What to work on: For the records shown below, return an exact copy that excludes the pictures.

Dataset records:
^^^^

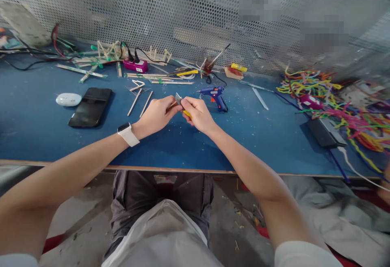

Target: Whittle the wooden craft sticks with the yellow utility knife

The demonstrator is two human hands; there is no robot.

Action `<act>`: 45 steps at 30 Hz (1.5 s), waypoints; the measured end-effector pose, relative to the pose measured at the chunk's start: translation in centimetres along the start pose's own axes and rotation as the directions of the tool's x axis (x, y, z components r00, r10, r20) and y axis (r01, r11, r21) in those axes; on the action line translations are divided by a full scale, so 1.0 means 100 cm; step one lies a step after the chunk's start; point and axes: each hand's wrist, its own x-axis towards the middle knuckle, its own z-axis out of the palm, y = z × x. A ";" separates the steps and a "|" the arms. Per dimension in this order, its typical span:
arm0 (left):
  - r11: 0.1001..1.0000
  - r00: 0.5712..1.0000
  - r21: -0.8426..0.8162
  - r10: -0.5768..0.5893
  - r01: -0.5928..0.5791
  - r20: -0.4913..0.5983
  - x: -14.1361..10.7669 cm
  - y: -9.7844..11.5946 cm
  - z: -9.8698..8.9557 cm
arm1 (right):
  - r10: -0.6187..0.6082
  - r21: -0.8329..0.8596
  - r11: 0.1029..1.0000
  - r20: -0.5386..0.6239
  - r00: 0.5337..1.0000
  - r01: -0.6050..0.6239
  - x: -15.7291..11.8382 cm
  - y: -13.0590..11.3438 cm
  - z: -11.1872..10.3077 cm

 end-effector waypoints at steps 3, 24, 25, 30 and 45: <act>1.000 1.000 0.015 -0.008 0.008 -0.014 -0.001 0.002 0.000 | -0.009 -0.035 0.999 -0.038 0.999 0.008 0.000 0.002 0.002; 0.999 0.999 -0.021 -0.034 0.034 -0.023 -0.003 0.008 -0.004 | -0.041 -0.075 0.997 -0.135 0.990 0.031 -0.004 -0.004 0.007; 0.999 0.999 -0.020 -0.033 0.032 -0.022 -0.003 0.007 -0.004 | -0.051 -0.100 0.994 -0.122 0.991 0.039 -0.004 -0.005 0.006; 0.999 0.999 -0.028 -0.031 0.031 -0.023 -0.002 0.005 -0.004 | -0.052 -0.183 0.982 -0.052 0.997 0.041 -0.005 -0.007 0.006; 0.993 1.000 -0.119 -0.020 0.023 0.023 -0.002 0.005 -0.006 | 0.044 -0.027 0.999 -0.010 0.999 -0.045 -0.002 -0.006 0.005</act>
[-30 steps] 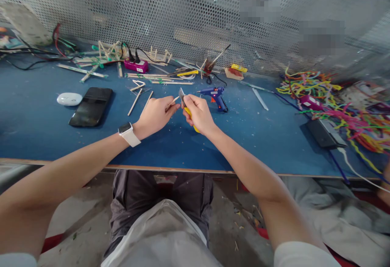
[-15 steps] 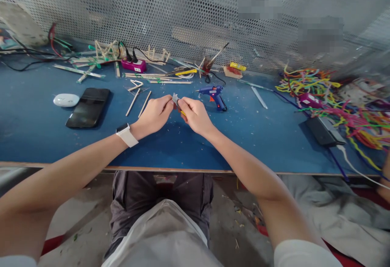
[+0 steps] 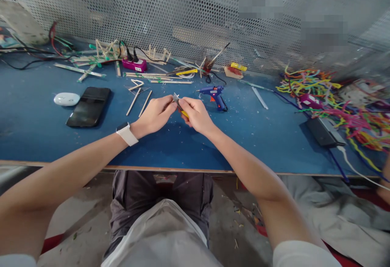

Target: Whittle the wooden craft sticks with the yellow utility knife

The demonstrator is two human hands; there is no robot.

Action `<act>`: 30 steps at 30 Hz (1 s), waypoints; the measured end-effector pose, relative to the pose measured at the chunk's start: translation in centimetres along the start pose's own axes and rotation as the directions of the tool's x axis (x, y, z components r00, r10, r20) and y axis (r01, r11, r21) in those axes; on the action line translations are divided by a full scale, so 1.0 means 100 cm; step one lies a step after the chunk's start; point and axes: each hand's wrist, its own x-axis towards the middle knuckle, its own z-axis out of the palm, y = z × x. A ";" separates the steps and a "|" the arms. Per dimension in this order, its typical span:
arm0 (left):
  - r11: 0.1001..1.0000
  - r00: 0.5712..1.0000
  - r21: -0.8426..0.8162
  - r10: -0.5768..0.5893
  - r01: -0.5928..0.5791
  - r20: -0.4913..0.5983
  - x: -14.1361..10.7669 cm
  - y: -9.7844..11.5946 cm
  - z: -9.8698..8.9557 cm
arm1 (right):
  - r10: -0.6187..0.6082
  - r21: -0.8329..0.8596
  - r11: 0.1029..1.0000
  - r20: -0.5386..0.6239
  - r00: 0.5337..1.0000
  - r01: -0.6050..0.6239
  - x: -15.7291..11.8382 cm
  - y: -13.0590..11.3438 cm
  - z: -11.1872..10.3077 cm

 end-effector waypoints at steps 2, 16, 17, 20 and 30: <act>1.000 1.000 0.022 -0.005 0.005 -0.005 0.000 0.001 0.000 | 0.004 0.027 1.000 0.000 1.000 -0.004 0.001 0.002 0.000; 0.999 1.000 0.045 -0.004 0.003 0.007 0.003 -0.001 0.001 | 0.051 0.083 0.995 -0.005 0.999 -0.051 0.003 0.005 -0.003; 0.999 1.000 0.049 -0.004 0.004 0.009 0.003 0.000 0.001 | 0.049 0.079 0.996 -0.008 0.999 -0.048 0.003 0.005 -0.002; 0.998 1.000 0.059 -0.013 0.012 0.011 0.003 0.001 0.000 | 0.028 0.064 0.998 -0.032 0.999 -0.026 0.003 0.006 -0.002; 0.997 0.999 0.067 -0.031 0.032 -0.005 0.003 0.000 0.001 | -0.002 0.008 1.000 -0.087 0.996 0.003 0.002 0.008 0.001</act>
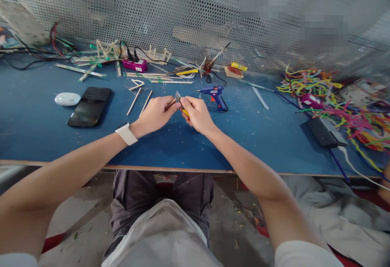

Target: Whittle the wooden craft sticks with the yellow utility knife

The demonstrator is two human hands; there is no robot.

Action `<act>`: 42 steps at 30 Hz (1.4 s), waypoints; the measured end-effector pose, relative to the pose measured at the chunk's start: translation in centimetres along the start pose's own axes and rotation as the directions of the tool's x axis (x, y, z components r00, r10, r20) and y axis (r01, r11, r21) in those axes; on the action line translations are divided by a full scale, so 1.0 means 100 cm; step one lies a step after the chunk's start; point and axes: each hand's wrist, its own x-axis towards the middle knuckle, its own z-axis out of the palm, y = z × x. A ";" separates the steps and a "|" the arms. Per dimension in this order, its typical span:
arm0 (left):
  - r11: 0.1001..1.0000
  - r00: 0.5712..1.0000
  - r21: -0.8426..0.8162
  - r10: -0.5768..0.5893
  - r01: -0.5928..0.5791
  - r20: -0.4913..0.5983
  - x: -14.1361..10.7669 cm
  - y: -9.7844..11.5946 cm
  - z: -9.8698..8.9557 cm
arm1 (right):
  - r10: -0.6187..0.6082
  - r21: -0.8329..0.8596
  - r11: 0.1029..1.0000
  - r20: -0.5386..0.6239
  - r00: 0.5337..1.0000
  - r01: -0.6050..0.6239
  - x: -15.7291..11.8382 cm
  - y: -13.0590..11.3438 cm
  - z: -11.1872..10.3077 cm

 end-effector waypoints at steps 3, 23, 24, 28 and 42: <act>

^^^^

Your solution:
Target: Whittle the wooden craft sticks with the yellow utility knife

The demonstrator is two human hands; there is no robot.

Action `<act>`: 45 steps at 30 Hz (1.5 s), waypoints; the measured end-effector pose, relative to the pose measured at the chunk's start: translation in centimetres along the start pose's own axes and rotation as the directions of the tool's x axis (x, y, z components r00, r10, r20) and y axis (r01, r11, r21) in those axes; on the action line translations are divided by a full scale, so 1.0 means 100 cm; step one lies a step after the chunk's start; point and axes: each hand's wrist, its own x-axis towards the middle knuckle, its own z-axis out of the palm, y = z × x. A ";" separates the steps and a "|" the arms. Per dimension in this order, its typical span:
arm0 (left):
  - r11: 0.1001..1.0000
  - r00: 0.5712..1.0000
  - r21: -0.8426..0.8162
  - r10: -0.5768..0.5893
  - r01: -0.5928..0.5791
  - r20: -0.4913..0.5983
  - x: -14.1361..10.7669 cm
  - y: -9.7844..11.5946 cm
  - z: -9.8698..8.9557 cm
arm1 (right):
  - r10: -0.6187..0.6082
  - r21: -0.8329..0.8596
  - r11: 0.1029..1.0000
  - r20: -0.5386..0.6239
  - r00: 0.5337..1.0000
  - r01: -0.6050..0.6239
  - x: -15.7291..11.8382 cm
  - y: -13.0590..11.3438 cm
  - z: -11.1872..10.3077 cm

 end-effector waypoints at steps 3, 24, 25, 30 and 45: <act>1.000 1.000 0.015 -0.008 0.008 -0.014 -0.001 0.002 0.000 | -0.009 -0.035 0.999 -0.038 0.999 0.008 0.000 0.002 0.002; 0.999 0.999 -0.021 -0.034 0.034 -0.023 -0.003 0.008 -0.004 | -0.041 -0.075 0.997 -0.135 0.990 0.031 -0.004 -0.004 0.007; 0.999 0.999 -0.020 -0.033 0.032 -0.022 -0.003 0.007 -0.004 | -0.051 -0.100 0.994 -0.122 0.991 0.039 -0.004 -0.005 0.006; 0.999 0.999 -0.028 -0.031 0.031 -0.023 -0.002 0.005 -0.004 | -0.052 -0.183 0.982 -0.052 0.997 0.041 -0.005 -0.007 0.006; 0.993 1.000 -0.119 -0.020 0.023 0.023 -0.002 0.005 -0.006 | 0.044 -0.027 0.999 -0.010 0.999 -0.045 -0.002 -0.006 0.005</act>
[-30 steps] 
[-15 steps] 
[+0 steps] 

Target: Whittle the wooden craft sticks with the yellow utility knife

The demonstrator is two human hands; there is no robot.

Action `<act>`: 30 steps at 30 Hz (1 s), waypoints; the measured end-effector pose, relative to the pose measured at the chunk's start: translation in centimetres along the start pose's own axes and rotation as the directions of the tool's x axis (x, y, z components r00, r10, r20) and y axis (r01, r11, r21) in those axes; on the action line translations are divided by a full scale, so 1.0 means 100 cm; step one lies a step after the chunk's start; point and axes: each hand's wrist, its own x-axis towards the middle knuckle, its own z-axis out of the palm, y = z × x. A ";" separates the steps and a "|" the arms. Per dimension in this order, its typical span:
arm0 (left):
  - r11: 0.1001..1.0000
  - r00: 0.5712..1.0000
  - r21: -0.8426..0.8162
  - r10: -0.5768..0.5893
  - r01: -0.5928..0.5791
  - r20: -0.4913..0.5983
  - x: -14.1361..10.7669 cm
  - y: -9.7844..11.5946 cm
  - z: -9.8698..8.9557 cm
arm1 (right):
  - r10: -0.6187..0.6082
  - r21: -0.8329..0.8596
  - r11: 0.1029..1.0000
  - r20: -0.5386..0.6239
  - r00: 0.5337..1.0000
  - r01: -0.6050..0.6239
  - x: -15.7291..11.8382 cm
  - y: -13.0590..11.3438 cm
  - z: -11.1872..10.3077 cm

 end-effector waypoints at steps 2, 16, 17, 20 and 30: <act>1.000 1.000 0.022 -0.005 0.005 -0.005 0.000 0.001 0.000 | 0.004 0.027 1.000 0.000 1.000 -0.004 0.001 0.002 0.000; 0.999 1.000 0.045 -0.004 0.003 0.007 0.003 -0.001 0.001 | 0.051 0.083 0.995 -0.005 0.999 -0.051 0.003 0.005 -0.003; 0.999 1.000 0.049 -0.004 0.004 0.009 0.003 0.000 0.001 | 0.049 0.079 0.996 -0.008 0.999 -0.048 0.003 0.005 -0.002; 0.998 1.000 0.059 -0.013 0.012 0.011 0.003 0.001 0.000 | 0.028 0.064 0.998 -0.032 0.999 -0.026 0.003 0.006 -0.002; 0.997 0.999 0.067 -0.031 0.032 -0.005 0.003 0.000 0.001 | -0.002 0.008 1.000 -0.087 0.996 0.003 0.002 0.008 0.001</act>

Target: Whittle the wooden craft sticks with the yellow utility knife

The demonstrator is two human hands; there is no robot.

Action `<act>`: 42 steps at 30 Hz (1.4 s), waypoints; the measured end-effector pose, relative to the pose measured at the chunk's start: translation in centimetres along the start pose's own axes and rotation as the directions of the tool's x axis (x, y, z components r00, r10, r20) and y axis (r01, r11, r21) in those axes; on the action line translations are divided by a full scale, so 1.0 means 100 cm; step one lies a step after the chunk's start; point and axes: each hand's wrist, its own x-axis towards the middle knuckle, its own z-axis out of the palm, y = z × x. A ";" separates the steps and a "|" the arms. Per dimension in this order, its typical span:
arm0 (left):
  - r11: 0.1001..1.0000
  - r00: 0.5712..1.0000
  - r21: -0.8426..0.8162
  - r10: -0.5768..0.5893
  - r01: -0.5928..0.5791
  - r20: -0.4913..0.5983
  - x: -14.1361..10.7669 cm
  - y: -9.7844..11.5946 cm
  - z: -9.8698..8.9557 cm
arm1 (right):
  - r10: -0.6187..0.6082
  - r21: -0.8329..0.8596
  - r11: 0.1029..1.0000
  - r20: -0.5386..0.6239
  - r00: 0.5337..1.0000
  - r01: -0.6050..0.6239
  - x: -15.7291..11.8382 cm
  - y: -13.0590..11.3438 cm
  - z: -11.1872..10.3077 cm

 end-effector waypoints at steps 3, 23, 24, 28 and 42: <act>

Nothing remains to be answered in this exercise.